• INSTRUCTIONS FOR THE TASK:
Take the lines below from the first through the one that contains "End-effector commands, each" and copy them exactly.

• DATA EXTRACT:
══════════════════════════════
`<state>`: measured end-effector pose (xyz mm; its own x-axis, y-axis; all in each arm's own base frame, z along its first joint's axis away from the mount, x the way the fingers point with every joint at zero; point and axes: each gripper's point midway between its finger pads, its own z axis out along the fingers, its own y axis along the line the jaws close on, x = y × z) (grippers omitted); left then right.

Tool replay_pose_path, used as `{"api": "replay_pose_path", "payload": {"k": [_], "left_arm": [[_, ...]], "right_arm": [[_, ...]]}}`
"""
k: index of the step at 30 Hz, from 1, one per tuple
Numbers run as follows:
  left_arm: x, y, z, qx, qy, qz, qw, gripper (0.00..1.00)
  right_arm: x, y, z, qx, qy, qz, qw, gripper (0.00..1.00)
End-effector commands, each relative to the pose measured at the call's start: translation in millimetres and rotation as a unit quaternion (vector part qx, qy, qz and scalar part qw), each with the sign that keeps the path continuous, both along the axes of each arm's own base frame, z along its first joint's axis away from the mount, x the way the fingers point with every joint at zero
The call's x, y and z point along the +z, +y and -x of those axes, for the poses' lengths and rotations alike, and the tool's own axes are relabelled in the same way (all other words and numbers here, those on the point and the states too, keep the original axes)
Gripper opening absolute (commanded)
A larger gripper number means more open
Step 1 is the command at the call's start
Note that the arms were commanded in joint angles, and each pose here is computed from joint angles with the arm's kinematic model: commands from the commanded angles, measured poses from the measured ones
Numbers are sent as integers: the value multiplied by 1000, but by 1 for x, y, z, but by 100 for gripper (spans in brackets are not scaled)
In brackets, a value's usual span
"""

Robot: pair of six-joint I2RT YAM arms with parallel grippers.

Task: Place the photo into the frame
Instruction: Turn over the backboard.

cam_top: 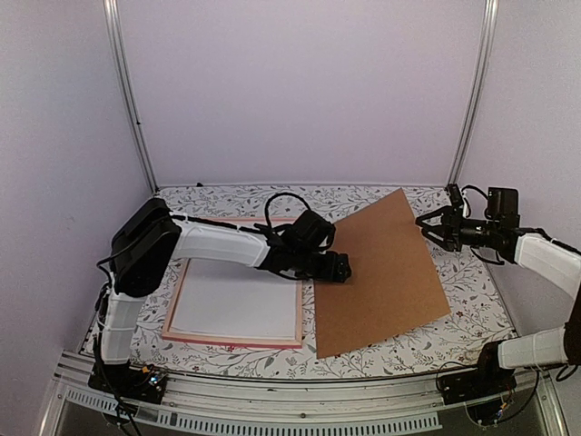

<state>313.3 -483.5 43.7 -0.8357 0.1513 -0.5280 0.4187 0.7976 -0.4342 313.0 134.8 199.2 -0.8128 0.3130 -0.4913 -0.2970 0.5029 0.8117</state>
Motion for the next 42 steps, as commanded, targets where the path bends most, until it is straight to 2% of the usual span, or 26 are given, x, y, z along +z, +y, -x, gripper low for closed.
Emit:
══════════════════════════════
• TASK ANSWER:
`<state>`: measured end-effector pose (xyz mm; its own x-axis, y-axis; all in each arm's own base frame, z along its first joint's axis away from the mount, x the way the fingers point with every joint at zero; point and axes: each gripper's point midway between its finger pads, its own z axis out along the fingers, its own y axis along the line the jaws close on, x = y × z) (grippers omitted); left then right.

Tool replay_pose_path, used as `{"api": "replay_pose_path", "payload": {"k": [_], "left_arm": [[_, ...]], "right_arm": [[_, ...]]}}`
"""
k: index of the step at 30 Hz, from 1, one per tuple
Numbers run as follows:
  left_arm: x, y, z, qx, qy, qz, qw, gripper (0.00..1.00)
  right_arm: x, y, z, qx, qy, qz, qw, gripper (0.00..1.00)
End-effector commands, each relative to the pose measured at the call's start: translation in millimetres and rotation as a unit quaternion (vector part qx, qy, qz and scalar part qw), each with the sign that keeps the path continuous, both along the axes of each arm's own base frame, z along its first joint's axis away from the mount, x the way the fingers point with every joint at zero

The answer was written out completely.